Exercise objective: Which lines of the entries below include "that"? List them all.

[Stored records]

◇ ◇ ◇

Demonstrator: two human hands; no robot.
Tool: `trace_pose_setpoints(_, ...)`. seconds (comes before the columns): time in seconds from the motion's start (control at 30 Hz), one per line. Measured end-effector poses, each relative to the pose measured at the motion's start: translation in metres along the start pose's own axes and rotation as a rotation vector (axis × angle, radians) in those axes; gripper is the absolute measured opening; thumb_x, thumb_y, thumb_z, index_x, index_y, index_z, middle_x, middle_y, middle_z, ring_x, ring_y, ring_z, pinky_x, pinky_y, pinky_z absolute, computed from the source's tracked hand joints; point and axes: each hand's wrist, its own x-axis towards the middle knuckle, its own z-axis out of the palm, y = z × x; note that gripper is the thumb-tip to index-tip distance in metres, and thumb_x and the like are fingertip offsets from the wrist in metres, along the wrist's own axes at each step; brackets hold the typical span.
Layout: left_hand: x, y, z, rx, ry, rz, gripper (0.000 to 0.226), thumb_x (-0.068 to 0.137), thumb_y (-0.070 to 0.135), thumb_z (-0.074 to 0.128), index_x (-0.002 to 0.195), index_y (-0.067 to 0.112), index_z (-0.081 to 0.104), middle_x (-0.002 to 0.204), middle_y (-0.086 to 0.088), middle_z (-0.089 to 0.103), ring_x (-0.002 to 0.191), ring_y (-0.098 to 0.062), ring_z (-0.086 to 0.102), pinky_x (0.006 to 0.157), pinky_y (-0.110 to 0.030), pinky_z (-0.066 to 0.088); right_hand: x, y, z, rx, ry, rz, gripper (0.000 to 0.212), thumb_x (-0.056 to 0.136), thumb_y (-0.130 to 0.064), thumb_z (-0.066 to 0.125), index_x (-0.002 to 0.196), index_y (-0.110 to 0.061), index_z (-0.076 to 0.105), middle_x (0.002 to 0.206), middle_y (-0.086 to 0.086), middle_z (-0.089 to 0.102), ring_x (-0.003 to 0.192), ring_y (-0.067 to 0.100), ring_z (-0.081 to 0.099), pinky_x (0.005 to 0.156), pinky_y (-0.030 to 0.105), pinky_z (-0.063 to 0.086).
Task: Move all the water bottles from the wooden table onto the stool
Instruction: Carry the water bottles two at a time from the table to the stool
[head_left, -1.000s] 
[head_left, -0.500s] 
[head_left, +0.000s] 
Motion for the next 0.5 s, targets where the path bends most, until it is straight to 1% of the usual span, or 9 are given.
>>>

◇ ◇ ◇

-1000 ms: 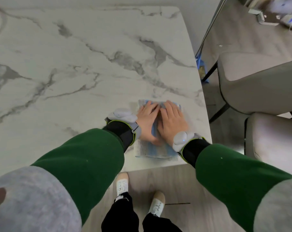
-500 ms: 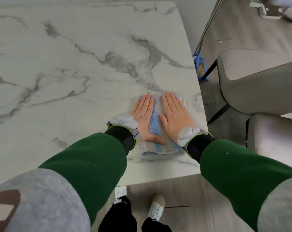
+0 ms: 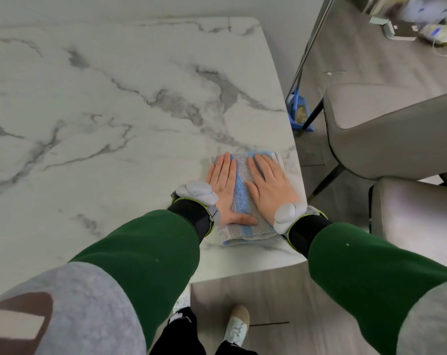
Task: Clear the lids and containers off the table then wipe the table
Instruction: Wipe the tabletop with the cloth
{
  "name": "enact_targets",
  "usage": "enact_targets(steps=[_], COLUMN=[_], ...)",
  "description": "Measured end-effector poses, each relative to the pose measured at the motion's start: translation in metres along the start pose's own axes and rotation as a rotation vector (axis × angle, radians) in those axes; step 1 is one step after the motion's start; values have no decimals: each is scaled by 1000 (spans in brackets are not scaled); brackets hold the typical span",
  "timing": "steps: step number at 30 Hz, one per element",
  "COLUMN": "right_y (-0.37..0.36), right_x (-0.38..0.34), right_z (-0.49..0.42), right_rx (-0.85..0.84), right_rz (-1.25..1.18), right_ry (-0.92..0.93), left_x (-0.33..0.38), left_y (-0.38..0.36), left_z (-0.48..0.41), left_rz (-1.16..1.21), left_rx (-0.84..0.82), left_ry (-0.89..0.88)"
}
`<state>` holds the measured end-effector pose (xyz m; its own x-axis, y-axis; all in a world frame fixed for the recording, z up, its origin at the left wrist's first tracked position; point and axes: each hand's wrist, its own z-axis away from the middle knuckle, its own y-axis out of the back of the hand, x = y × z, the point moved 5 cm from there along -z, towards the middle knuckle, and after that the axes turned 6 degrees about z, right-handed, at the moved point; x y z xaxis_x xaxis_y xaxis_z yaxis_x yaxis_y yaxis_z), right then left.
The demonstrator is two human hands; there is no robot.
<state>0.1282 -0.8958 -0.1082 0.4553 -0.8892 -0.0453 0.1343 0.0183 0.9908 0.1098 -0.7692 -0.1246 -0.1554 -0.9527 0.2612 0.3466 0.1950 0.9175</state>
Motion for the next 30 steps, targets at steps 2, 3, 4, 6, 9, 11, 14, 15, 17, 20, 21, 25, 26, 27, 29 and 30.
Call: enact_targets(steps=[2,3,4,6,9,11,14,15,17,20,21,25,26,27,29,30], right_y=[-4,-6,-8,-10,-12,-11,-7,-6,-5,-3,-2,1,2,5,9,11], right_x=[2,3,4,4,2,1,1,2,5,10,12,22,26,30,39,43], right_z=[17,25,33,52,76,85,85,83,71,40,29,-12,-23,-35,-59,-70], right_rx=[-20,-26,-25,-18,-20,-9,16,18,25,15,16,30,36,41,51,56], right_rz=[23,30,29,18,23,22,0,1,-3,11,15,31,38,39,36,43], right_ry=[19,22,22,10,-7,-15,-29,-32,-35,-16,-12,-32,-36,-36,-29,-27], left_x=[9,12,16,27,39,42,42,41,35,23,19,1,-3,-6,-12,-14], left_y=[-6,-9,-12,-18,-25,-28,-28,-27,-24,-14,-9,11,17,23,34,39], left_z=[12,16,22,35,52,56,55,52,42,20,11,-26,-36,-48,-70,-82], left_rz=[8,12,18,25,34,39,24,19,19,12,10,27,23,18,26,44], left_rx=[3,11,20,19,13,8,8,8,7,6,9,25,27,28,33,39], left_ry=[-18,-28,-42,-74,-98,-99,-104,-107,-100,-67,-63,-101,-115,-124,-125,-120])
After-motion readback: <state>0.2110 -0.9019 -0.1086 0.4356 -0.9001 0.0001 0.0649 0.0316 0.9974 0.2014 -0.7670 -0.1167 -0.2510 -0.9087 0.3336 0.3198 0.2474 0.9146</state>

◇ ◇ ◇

Solved problem:
Tool: `trace_pose_setpoints(_, ...)`. seconds (comes before the columns): time in seconds from the motion's start (control at 30 Hz), one per line. Measured end-effector poses, each relative to the pose measured at the motion's start: translation in metres along the start pose's own axes and rotation as a rotation vector (axis × angle, radians) in those axes; gripper is the absolute measured opening; thumb_x, thumb_y, thumb_z, index_x, index_y, index_z, middle_x, middle_y, middle_z, ring_x, ring_y, ring_z, pinky_x, pinky_y, pinky_z absolute, computed from the source's tracked hand joints; point and axes: each hand's wrist, its own x-axis towards the middle knuckle, its own z-axis out of the palm, y = z × x; note that gripper is the thumb-tip to index-tip distance in metres, and thumb_x and the like are fingertip offsets from the wrist in metres, along the wrist's own axes at each step; brackets hold the typical span.
`<state>` holds the measured end-effector pose (xyz m; its own x-axis, y-axis; all in a world frame fixed for the recording, z up, its origin at the left wrist's first tracked position; point and axes: each hand's wrist, its own z-axis away from the middle knuckle, its own y-axis out of the back of the hand, x = y × z, the point moved 5 cm from there along -z, towards the middle knuckle, and after that the axes turned 6 degrees about z, right-handed, at the moved point; x y z xaxis_x xaxis_y xaxis_z yaxis_x yaxis_y yaxis_z), right then left.

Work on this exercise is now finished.